Catherine Brunel
MD, FRCPS, FCCMG
Investigator, BC Children's Hospital
Clinical and Biochemical Geneticist, Division of Biochemical Diseases, BC Children's Hospital
I am a new staff member in Biochemical Diseases and was recruited on Sept 1st 2019. I was previously in Montreal, at CHU Sainte-Justine - Medical Geneticist, Medical Genetics Division, Department of Pediatrics and Biochemical Genetics Diagnostic Laboratory - Clinical Associate Professor, University of Montreal.
I worked as a medical geneticist, doing clinical and diagnostic lab work and research and have a specific expertise in inborn errors of metabolism, and the field of energy metabolism, mitochondrial diseases for which I have developed a multidisciplinary clinic in Montreal where we saw multiple patients with mitochondrial diseases. In parallel to the establishment of mitochondrial DNA sequencing and whole exome sequencing in the Molecular diagnostic laboratory and Genome Centre at CHU Sainte-Justine, I have established the functional diagnostic analysis in the biochemical genetics diagnostic laboratory : Blue Native PAGE and OXPHOS enzymatic activities on muscle fresh and frozen and fibroblasts to help improve the diagnostic yield of these conditions. I was the co-director of the biochemical genetics diagnostic laboratory and the director of the mitochondrial and lysosomal sectors of the lab. I was also part of the provincial multidisciplinary committee for enzyme replacement therapy for Gaucher disease.
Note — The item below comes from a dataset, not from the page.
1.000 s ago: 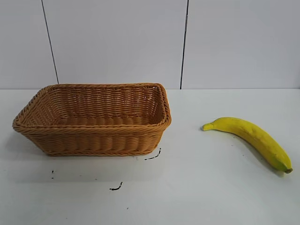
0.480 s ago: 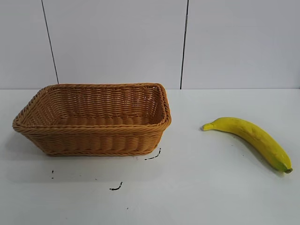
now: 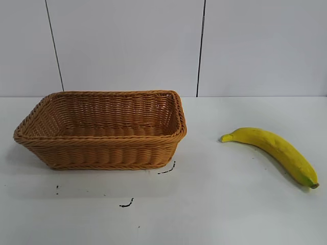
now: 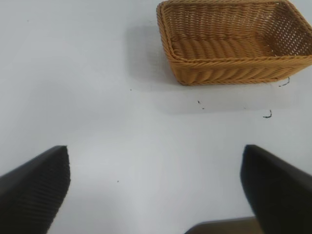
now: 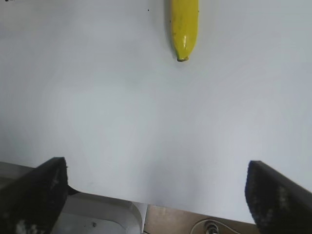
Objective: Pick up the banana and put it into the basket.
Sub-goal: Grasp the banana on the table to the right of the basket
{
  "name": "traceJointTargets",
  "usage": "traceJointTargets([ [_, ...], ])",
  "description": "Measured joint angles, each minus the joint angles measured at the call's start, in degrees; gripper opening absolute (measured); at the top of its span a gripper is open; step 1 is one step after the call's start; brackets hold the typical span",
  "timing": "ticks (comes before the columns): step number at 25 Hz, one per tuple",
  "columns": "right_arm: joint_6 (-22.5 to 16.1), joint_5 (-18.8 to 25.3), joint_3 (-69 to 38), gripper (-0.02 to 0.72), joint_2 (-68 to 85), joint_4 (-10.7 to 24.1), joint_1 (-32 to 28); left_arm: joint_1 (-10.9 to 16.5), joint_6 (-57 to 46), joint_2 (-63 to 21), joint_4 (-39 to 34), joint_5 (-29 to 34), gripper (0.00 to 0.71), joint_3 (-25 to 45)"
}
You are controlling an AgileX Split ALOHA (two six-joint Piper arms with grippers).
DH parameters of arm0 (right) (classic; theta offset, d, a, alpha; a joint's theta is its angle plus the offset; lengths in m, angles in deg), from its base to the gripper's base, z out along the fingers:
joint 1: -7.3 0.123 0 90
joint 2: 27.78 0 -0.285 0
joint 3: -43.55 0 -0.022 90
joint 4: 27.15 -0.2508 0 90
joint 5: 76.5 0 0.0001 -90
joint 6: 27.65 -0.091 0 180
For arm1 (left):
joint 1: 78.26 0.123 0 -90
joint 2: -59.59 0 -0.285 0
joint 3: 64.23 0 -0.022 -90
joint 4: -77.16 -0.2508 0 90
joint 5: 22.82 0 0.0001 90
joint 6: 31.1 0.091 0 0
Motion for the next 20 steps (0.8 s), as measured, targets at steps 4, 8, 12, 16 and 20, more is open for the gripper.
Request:
traceJointTargets([
  [4,3.89,-2.46,7.82,0.692,-10.36,-0.37,0.00,0.00,0.00,0.00,0.00,0.00,0.690,0.00],
  [8,5.14,-6.54,14.17,0.692,-19.73,-0.54,0.00,0.00,0.00,0.00,0.00,0.00,0.690,0.00],
  [12,5.59,-12.29,16.48,0.692,-27.47,-0.60,0.00,0.00,0.00,0.00,0.00,0.00,0.690,0.00],
  [16,5.73,-15.97,16.56,0.692,-34.35,-0.60,0.00,0.00,0.00,0.00,0.00,0.00,0.690,0.00],
  [20,5.78,-18.29,16.60,0.692,-39.93,-0.60,0.00,0.00,0.00,0.00,0.00,0.00,0.690,0.00],
])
Now, at BC Children's Hospital, UBC, in the biochemical diseases division, with my colleagues, we want to explore further the treatment area of the mitochondrial and energy metabolism diseases field to improve patient's care. The diagnostic yield of these diseases has improved but further research needs to be done to develop the treatment and management aspects of these diseases to help reduce the mortality and morbidity and improve their quality of life. We have set up a new metabolic myopathies multidisciplinary clinic at BC Children's. I will continue my collaboration on the RNA seq project and BC Children's is being added as another center for the RNA sequencing ongoing project: RNA sequencing of undiagnosed myopathies with inconclusive WES and mitochondrial DNA sequencing, CHU Sainte-Justine, University of Montreal to continue improving our diagnostic yield.
In parallel, we have recently applied for funding to BCCHR for a new project: we would like to propose a platform for the in vivo assessment of therapies for metabolic myopathies from diet, to exercise therapy to various medications and in the future for new therapeutic agents and for gene therapy by collaborating with Rajavel Elango using various biomarkers and stable isotope related to the energy system capacity and collaborating with the Heart Center and the exercise physiology lab of the Heart's Center. The metabolic myopathies we will focus on consist on the phosphorylation oxidative defects (mitochondrial myopathies), fatty acid oxidation defects and muscle glycolysis defects (mcArdle). We propose, using stable isotope at rest and in a standardized exercise setting to evaluate patient's in vivo response to treatments. The platform will not only enable us to created individualized plans tailored to patient's needs: diet, appropriate exercises programs and the benefits of existing therapeutic agents, but it could help in the evaluation of innovative pharmalogical and gene therapies in the future by enabling us to develop new biomarkers to follow the response to therapies. It will also help us develop specific exercise plans to enable these children to remain physically active, avoiding deconditioning and the risk of a energy crisis. This will complement our Canadian expertise in the field of energy metabolism.